### Your instructions
Whenever the word "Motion" appears in a line of the data below, copy that line.

--- --- ---

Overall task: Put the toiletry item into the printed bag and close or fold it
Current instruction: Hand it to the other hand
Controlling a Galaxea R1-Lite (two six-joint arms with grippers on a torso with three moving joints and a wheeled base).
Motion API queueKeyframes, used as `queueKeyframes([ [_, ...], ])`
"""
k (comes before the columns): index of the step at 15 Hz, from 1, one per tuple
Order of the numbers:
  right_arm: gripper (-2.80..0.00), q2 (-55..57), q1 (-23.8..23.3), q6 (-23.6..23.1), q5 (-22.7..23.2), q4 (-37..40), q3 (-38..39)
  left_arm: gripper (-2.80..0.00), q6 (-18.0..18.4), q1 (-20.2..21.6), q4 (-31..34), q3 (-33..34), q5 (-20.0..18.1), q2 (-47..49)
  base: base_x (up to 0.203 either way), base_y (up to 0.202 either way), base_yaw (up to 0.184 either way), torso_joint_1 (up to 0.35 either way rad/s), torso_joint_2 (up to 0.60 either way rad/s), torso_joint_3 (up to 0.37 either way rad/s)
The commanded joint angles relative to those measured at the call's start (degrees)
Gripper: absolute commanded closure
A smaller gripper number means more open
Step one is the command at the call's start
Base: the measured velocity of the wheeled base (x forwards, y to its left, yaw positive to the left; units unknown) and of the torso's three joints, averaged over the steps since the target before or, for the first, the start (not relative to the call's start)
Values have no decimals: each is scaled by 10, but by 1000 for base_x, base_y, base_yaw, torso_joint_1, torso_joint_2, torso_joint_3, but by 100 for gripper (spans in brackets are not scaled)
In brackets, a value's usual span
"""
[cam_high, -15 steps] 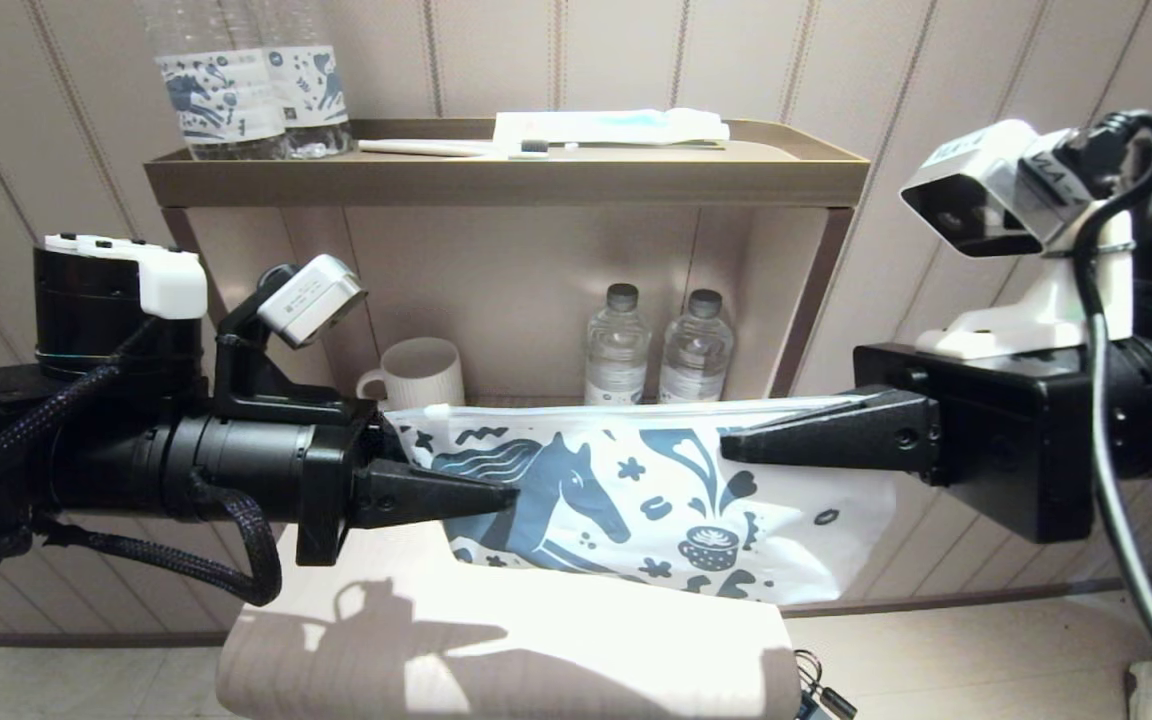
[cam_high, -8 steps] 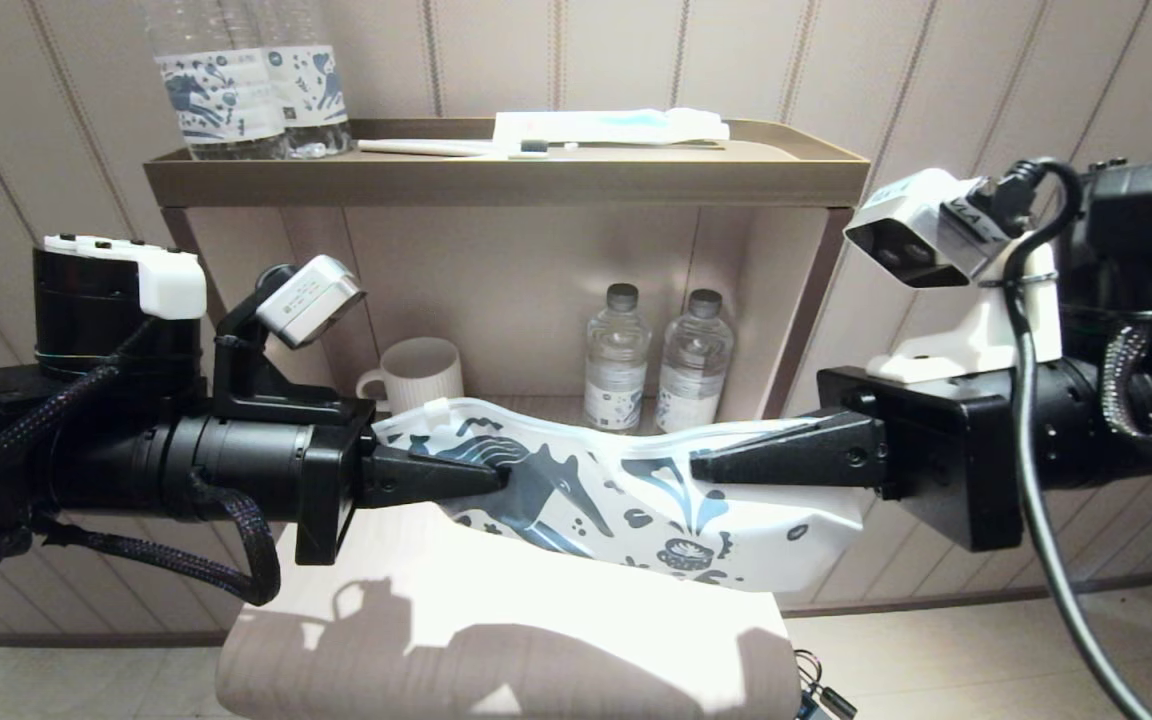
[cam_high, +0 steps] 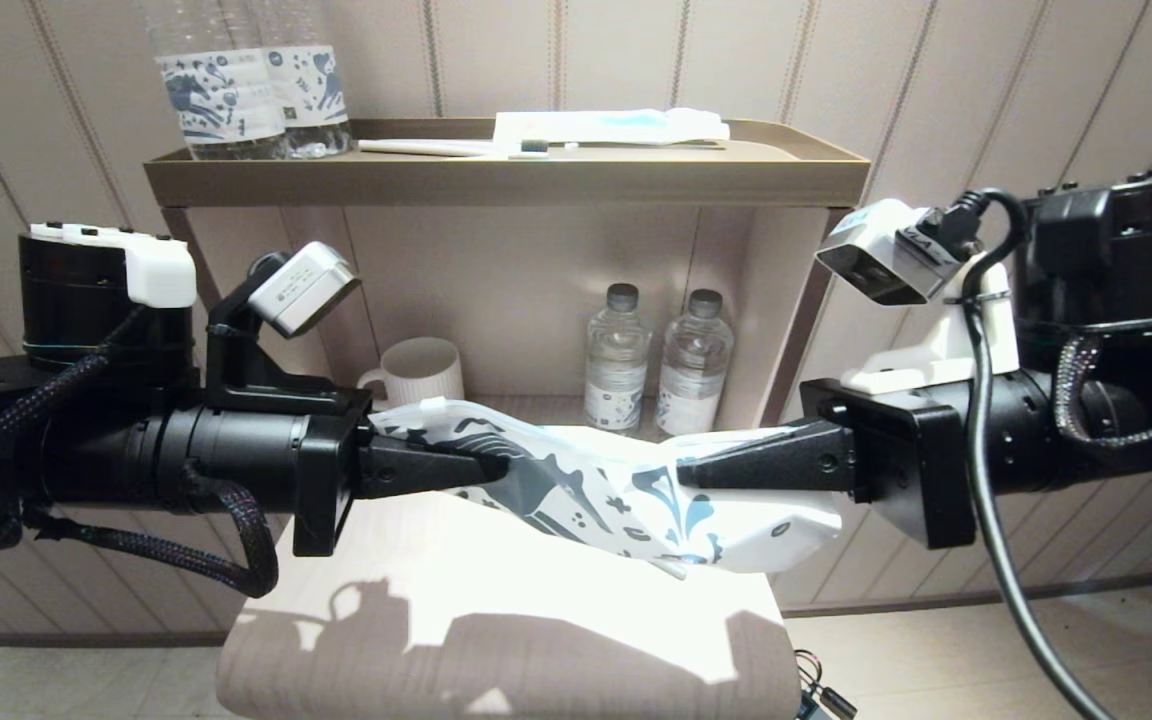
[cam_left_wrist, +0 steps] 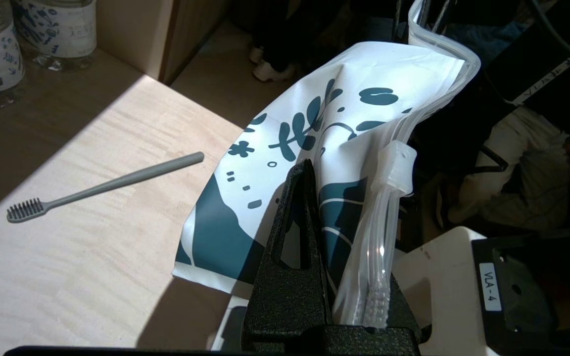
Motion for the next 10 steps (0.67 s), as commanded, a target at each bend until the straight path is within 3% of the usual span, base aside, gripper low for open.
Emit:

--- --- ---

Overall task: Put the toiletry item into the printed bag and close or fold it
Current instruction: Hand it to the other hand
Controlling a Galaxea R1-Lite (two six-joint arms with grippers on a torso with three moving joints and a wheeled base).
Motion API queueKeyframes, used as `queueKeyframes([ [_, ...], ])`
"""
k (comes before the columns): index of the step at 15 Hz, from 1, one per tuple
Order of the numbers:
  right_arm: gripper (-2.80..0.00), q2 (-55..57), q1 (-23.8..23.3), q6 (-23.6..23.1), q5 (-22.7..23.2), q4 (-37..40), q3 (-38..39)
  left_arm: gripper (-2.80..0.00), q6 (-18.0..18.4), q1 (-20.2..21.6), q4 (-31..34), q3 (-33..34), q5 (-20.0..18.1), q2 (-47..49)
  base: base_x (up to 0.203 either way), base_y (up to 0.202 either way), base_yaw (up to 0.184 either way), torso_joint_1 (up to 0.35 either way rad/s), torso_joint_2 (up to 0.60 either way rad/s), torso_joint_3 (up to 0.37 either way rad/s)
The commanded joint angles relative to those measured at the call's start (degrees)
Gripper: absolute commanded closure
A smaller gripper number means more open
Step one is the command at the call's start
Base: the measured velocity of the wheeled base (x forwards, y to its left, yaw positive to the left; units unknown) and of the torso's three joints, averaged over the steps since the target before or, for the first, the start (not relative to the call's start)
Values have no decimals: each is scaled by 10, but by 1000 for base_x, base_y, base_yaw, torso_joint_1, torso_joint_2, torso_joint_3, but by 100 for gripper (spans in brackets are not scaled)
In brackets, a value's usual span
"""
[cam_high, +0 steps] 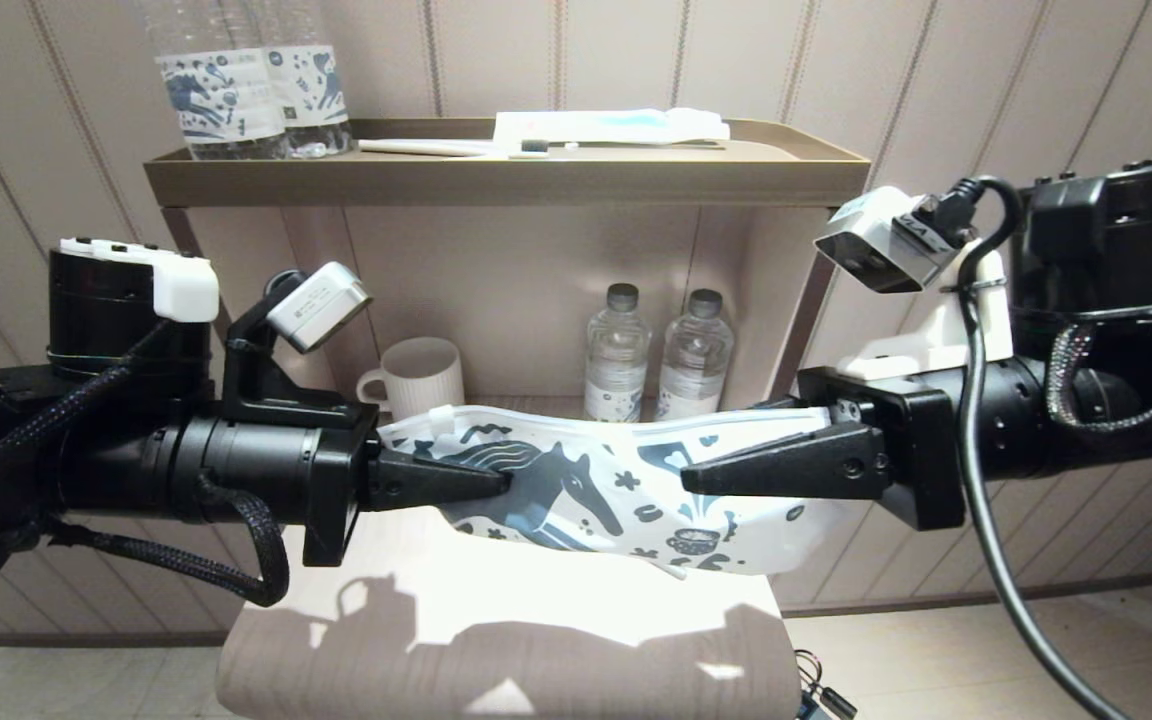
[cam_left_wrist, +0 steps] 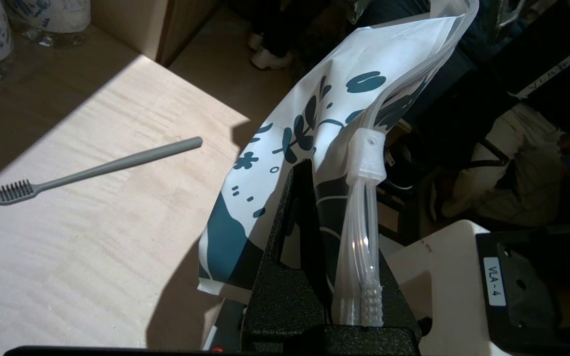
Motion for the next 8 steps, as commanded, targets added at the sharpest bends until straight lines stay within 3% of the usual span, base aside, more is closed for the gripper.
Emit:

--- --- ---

### Exercise solution
Motion API queueKeyframes, used as `queueKeyframes([ [_, ...], ])`
Motion for the next 10 steps (0.67 s), as commanded, a target at each bend until the straight path is within 3% of the usual span, base aside, gripper low for open.
Motion API queueKeyframes, used as `queueKeyframes([ [_, ...], ])`
Motion for the next 8 steps, as commanded, targets added at the sharpest bends until straight lines stay within 3% of the usual span, base aside, more is closed for the gripper.

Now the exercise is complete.